In your reply, repeat the full listing exactly and leave each picture out.

== == ==

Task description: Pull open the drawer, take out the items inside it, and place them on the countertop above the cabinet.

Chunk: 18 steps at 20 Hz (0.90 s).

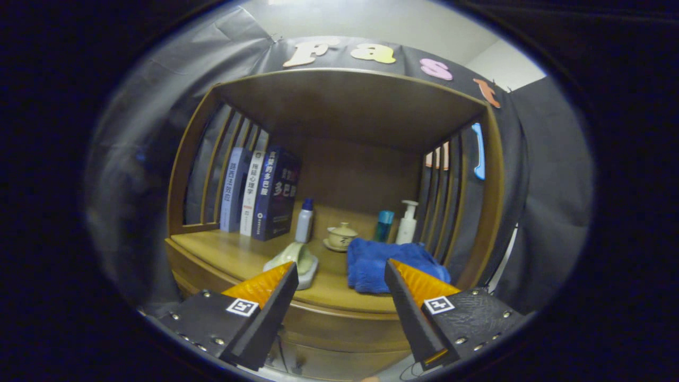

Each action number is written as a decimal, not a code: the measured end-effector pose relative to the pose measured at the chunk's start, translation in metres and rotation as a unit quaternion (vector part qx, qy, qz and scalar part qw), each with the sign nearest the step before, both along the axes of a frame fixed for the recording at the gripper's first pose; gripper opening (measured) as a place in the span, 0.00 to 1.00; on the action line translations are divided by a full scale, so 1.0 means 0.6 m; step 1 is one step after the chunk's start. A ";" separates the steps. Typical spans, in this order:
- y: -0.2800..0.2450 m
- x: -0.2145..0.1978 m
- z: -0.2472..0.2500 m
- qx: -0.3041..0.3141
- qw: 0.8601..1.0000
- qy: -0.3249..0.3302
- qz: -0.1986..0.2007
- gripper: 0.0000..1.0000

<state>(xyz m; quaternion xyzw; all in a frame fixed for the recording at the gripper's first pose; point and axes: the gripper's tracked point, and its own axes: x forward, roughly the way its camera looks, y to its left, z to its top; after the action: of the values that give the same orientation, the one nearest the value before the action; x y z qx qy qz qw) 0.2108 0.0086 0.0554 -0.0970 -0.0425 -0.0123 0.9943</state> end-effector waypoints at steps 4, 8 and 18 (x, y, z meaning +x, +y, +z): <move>-0.066 -0.022 0.016 0.009 1.000 -0.009 -0.007 0.98; -0.120 -0.046 0.026 0.023 1.000 -0.018 -0.001 0.98; -0.276 -0.140 0.029 0.063 0.997 -0.052 -0.012 0.98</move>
<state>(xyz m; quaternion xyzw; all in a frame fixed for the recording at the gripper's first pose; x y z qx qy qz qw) 0.1266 -0.1570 0.0728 -0.0336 -0.0917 -0.0321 0.9947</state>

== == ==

● **RESPONSE FOR THIS EXERCISE**:
Task description: Pull open the drawer, take out the items inside it, and place them on the countertop above the cabinet.

Chunk: 18 steps at 20 Hz (0.90 s).


Each action number is written as a decimal, not a code: the measured end-effector pose relative to the pose measured at the chunk's start, translation in metres and rotation as a unit quaternion (vector part qx, qy, qz and scalar part qw), each with the sign nearest the step before, both along the axes of a frame fixed for the recording at the gripper's first pose; gripper opening (measured) as a place in the span, 0.00 to 1.00; on the action line translations are divided by a full scale, so 1.0 means 0.6 m; step 1 is one step after the chunk's start. A ";" separates the steps. Typical spans, in this order:
- y: -0.2800..0.2450 m
- x: -0.2145..0.1978 m
- z: -0.2472..0.2500 m
- qx: -0.3041..0.3141
- qw: 0.8601..1.0000
- qy: -0.3249..0.3302
- qz: -0.1986..0.2007
- gripper: 0.0000..1.0000

<state>(xyz m; quaternion xyzw; all in a frame fixed for the recording at the gripper's first pose; point and axes: the gripper's tracked point, and its own axes: x forward, roughly the way its camera looks, y to its left, z to its top; after the action: of the values that give the same orientation, the one nearest the value before the action; x y z qx qy qz qw) 0.2108 0.0086 0.0554 -0.0970 -0.0425 -0.0123 0.9943</state> end-effector waypoints at steps 4, 8 and 18 (x, y, z meaning +x, +y, +z): <move>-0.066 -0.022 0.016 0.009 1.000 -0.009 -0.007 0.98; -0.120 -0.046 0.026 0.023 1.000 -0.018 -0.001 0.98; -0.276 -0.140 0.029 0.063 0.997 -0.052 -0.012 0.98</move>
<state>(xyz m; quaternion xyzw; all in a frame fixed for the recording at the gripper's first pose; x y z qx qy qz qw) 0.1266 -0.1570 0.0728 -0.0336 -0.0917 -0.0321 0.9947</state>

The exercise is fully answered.